* WHAT THE TASK ASKS *
What you return should be the full listing, exactly as given.
BEGIN
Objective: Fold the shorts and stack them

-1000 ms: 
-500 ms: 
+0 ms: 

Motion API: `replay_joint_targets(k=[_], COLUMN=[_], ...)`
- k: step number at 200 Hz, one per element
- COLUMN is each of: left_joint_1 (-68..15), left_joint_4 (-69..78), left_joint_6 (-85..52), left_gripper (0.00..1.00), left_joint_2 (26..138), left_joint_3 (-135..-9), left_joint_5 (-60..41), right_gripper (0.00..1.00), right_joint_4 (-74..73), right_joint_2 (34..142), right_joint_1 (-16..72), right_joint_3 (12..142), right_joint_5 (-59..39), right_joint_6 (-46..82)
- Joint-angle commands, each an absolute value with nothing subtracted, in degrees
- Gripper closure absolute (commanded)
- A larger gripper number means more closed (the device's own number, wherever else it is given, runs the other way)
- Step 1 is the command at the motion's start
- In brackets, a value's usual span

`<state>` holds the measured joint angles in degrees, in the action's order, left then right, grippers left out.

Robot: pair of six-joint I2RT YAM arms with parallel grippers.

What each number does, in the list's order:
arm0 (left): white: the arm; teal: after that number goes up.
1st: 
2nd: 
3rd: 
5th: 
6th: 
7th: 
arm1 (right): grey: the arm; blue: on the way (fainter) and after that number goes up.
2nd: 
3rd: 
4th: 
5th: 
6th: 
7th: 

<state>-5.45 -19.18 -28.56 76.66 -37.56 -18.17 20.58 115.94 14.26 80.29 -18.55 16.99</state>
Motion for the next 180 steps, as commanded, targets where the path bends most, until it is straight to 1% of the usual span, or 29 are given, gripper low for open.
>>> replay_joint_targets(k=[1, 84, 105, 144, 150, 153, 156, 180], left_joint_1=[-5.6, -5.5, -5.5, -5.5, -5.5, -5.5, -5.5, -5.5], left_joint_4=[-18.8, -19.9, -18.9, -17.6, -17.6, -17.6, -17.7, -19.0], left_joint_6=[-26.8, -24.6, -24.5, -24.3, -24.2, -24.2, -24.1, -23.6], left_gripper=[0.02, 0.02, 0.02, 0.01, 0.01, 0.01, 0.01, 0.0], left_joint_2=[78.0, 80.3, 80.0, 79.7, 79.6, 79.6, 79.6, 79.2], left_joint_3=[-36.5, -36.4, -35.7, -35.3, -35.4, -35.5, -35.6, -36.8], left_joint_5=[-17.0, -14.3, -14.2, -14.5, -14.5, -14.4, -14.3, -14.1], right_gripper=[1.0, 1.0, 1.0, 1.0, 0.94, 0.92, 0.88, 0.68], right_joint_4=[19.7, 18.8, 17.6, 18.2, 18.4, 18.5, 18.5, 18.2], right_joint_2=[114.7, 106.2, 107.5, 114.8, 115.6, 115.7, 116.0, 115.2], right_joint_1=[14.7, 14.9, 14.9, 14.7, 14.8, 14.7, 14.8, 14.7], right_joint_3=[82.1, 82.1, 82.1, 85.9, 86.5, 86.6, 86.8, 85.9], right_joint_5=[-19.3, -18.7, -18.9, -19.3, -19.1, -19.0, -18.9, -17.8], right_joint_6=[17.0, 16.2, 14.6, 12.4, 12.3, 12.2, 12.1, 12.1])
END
* OUTPUT FOR THIS TASK *
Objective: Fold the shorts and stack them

-1000 ms: 
-500 ms: 
+0 ms: 

Motion API: `replay_joint_targets(k=[_], COLUMN=[_], ...)`
- k: step number at 200 Hz, one per element
- COLUMN is each of: left_joint_1 (-68..15), left_joint_4 (-69..78), left_joint_6 (-85..52), left_gripper (0.00..1.00), left_joint_2 (26..138), left_joint_3 (-135..-9), left_joint_5 (-60..41), right_gripper (0.00..1.00), right_joint_4 (-74..73), right_joint_2 (34..142), right_joint_1 (-16..72), right_joint_3 (12..142), right_joint_5 (-59..39), right_joint_6 (-46..82)
- Joint-angle commands, each an absolute value with nothing subtracted, in degrees
- Gripper closure absolute (commanded)
- A larger gripper number means more closed (the device's own number, wherever else it is given, runs the other way)
- Step 1 is the command at the motion's start
- In brackets, a value's usual span

`<state>` holds the measured joint angles in degrees, in the action's order, left then right, grippers left out.

Robot: pair of six-joint I2RT YAM arms with parallel grippers.

What each number does, in the list's order:
arm0 (left): white: the arm; teal: after that number goes up.
1st: 
2nd: 
3rd: 
5th: 
6th: 
7th: 
arm1 (right): grey: the arm; blue: on the way (fainter) and after that number goes up.
2nd: 
3rd: 
4th: 
5th: 
6th: 
7th: 

<state>-5.45 -19.18 -28.56 76.66 -37.56 -18.17 20.58 115.94 14.26 80.29 -18.55 16.99</state>
Motion for the next 180 steps, as commanded, targets where the path bends most, until it is straight to 1% of the usual span, or 29 are given, gripper low for open.
>>> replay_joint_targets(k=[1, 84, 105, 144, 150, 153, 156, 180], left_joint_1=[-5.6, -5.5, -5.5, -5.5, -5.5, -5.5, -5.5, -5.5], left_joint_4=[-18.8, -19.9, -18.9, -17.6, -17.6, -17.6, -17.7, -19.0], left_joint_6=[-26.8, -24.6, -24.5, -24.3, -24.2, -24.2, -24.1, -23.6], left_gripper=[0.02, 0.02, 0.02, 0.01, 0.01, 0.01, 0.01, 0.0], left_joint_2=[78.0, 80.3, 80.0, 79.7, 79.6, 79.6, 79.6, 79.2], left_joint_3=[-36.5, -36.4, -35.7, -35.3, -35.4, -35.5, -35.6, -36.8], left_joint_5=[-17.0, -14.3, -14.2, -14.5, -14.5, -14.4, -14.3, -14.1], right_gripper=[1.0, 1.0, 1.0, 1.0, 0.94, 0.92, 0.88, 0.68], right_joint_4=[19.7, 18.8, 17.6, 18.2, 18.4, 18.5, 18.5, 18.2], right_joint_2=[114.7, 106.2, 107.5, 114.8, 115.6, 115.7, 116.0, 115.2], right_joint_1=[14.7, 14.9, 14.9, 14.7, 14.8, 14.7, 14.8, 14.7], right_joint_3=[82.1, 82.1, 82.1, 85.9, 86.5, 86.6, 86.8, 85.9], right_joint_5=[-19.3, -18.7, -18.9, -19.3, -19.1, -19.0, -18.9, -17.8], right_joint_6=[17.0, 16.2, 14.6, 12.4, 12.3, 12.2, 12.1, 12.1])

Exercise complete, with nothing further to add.